A cultural storm-front emanating from the Jersey Shore could soon wash up on Toronto beaches if a local television producer succeeds in selling her pilot for a reality television show.

A recent casting call beckoned "outspoken, outstanding, over the top, attractive females and males of Iranian ethnicity" to star in the "Canadian version" of Jersey Shore. The MTV reality-television show climbed the ratings this year as its eight housemates sank deeper into nightclub debasement while playing up Italian-American stereotypes.

Plans for spin-off shows that depict a fiery Russian subculture in New York and the brash "Masshole" identity of young Bostonians are in the works, but Iranian-Canadian television producer Maryam Rahimi thinks Toronto's large population of preening Persians will make her pilot just tantalizing enough for Canadian networks.

Story continues below advertisement

Ms. Rahimi has secured a budget from Montreal's Sunrise Multimedia and hopes to begin shooting in Toronto by June. As would-be housemates responded to her casting call this week, Ms. Rahimi explained her decision to turn the camera on her own community, and offered her revealing take on reality television.

Jersey Shore outraged the National Italian American Foundation and caused advertisers to pull out because of how it portrayed the self-proclaimed "guidos." What reaction do you expect from the Iranian-Canadian community?

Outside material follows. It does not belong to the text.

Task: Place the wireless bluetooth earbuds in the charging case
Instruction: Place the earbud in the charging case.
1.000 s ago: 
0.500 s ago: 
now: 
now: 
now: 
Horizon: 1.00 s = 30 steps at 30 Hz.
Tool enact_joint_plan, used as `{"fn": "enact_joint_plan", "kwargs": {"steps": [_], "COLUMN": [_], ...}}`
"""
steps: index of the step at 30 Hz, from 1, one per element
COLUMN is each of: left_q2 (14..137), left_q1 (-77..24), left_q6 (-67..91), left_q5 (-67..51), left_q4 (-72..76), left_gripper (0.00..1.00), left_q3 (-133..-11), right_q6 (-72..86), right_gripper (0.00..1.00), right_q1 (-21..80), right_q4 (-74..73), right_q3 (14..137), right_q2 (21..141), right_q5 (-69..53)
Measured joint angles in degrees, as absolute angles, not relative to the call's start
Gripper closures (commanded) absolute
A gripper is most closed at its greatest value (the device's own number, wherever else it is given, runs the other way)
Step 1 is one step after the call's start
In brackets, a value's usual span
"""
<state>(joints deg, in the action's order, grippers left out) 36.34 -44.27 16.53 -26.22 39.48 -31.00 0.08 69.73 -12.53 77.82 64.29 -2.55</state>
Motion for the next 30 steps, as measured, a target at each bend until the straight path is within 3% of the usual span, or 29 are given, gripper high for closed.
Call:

It will make a lot of people angry and lead to a lot of talk about how it is misrepresenting Persians. Obviously for entertainment purposes, a lot of things will be exaggerated but, bottom line, there are Persians who fit right in here and others who don't.

What will viewers learn about Iranian-Canadians?

When Persians do things, they do it in a very grand way. If you are at a restaurant with them, it is often a fight to see who's going to take the bill. Persians also pay a lot of attention to really tedious physical concerns. It's their mentality to want to look good all the time. So those aspects will be very interesting to watch on television.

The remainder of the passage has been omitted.